Dataset items

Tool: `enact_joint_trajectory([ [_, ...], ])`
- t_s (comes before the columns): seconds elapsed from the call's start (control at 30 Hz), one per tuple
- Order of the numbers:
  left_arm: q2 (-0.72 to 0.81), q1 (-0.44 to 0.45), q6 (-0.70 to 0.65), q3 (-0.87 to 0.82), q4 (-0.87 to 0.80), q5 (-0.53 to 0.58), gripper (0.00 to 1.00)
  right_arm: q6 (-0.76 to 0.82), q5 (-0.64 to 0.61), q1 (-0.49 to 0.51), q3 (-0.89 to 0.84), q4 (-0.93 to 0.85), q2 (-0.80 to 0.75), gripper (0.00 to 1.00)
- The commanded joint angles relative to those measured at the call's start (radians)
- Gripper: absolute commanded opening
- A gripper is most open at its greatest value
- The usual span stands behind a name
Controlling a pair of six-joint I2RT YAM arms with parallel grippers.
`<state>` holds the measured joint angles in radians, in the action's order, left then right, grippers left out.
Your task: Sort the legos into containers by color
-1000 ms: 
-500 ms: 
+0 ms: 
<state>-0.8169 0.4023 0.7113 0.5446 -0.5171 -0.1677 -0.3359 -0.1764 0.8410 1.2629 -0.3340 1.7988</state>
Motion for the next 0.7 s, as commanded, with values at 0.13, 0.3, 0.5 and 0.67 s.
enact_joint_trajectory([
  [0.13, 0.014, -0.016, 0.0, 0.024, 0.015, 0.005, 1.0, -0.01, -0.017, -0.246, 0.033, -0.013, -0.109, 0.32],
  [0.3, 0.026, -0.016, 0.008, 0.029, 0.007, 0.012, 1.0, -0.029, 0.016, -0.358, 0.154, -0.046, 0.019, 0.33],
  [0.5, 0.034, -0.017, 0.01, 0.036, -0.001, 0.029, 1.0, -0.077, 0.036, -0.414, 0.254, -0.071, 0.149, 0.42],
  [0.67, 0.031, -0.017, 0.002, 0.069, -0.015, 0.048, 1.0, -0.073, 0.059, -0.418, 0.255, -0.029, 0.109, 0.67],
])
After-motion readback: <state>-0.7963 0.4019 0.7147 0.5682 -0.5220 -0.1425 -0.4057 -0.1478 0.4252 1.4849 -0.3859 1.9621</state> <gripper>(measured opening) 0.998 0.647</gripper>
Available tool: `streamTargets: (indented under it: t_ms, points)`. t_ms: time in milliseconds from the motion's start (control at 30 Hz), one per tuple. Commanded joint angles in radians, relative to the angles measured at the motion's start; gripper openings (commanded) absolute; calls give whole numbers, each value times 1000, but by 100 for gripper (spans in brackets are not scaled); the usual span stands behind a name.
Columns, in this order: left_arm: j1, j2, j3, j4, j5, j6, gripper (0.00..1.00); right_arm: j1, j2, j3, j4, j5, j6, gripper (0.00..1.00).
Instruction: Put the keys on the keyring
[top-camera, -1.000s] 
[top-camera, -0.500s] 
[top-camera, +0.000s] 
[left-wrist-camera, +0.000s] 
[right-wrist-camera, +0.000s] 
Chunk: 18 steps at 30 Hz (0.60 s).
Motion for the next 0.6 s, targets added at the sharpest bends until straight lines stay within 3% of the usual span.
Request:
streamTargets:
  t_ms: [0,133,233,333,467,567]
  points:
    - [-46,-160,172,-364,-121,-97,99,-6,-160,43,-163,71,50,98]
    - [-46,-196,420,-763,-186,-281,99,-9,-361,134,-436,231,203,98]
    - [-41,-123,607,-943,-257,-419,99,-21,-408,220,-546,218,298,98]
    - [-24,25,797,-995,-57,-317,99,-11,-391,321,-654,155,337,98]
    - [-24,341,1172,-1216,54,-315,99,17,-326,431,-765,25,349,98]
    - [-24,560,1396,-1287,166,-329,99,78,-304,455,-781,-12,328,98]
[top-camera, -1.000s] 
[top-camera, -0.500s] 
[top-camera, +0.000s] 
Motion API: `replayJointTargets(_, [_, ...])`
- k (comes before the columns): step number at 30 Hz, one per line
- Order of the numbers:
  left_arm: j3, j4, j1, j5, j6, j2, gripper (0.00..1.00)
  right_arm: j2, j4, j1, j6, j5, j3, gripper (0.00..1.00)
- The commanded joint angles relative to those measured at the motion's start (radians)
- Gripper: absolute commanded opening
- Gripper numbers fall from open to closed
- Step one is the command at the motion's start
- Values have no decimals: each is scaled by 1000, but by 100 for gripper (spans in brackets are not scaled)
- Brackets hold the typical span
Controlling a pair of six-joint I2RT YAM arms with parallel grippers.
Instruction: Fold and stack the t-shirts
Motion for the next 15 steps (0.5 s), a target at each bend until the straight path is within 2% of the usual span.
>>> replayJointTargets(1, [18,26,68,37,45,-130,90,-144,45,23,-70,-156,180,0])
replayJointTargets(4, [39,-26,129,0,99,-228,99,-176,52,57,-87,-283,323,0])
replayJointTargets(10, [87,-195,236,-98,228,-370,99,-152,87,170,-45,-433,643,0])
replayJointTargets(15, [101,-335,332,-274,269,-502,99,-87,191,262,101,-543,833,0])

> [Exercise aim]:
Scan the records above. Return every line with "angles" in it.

> [Answer box]:
- The commanded joint angles relative to those measured at the call's start (radians)
`<state>` holds the measured joint angles in radians, in the action's order, left then right, grippers left out.
Available tool: `streamTargets: (indented under it: t_ms, points)`. t_ms: time in milliseconds from the motion's start (control at 30 Hz), one per tuple. Commanded joint angles in radians, relative to the angles measured at the motion's start; gripper openings (commanded) absolute; calls give whole numbers, each value times 1000, but by 100 for gripper (spans in brackets are not scaled); the usual span stands behind a name.
- The commanded joint angles relative to those measured at the motion's start (radians)

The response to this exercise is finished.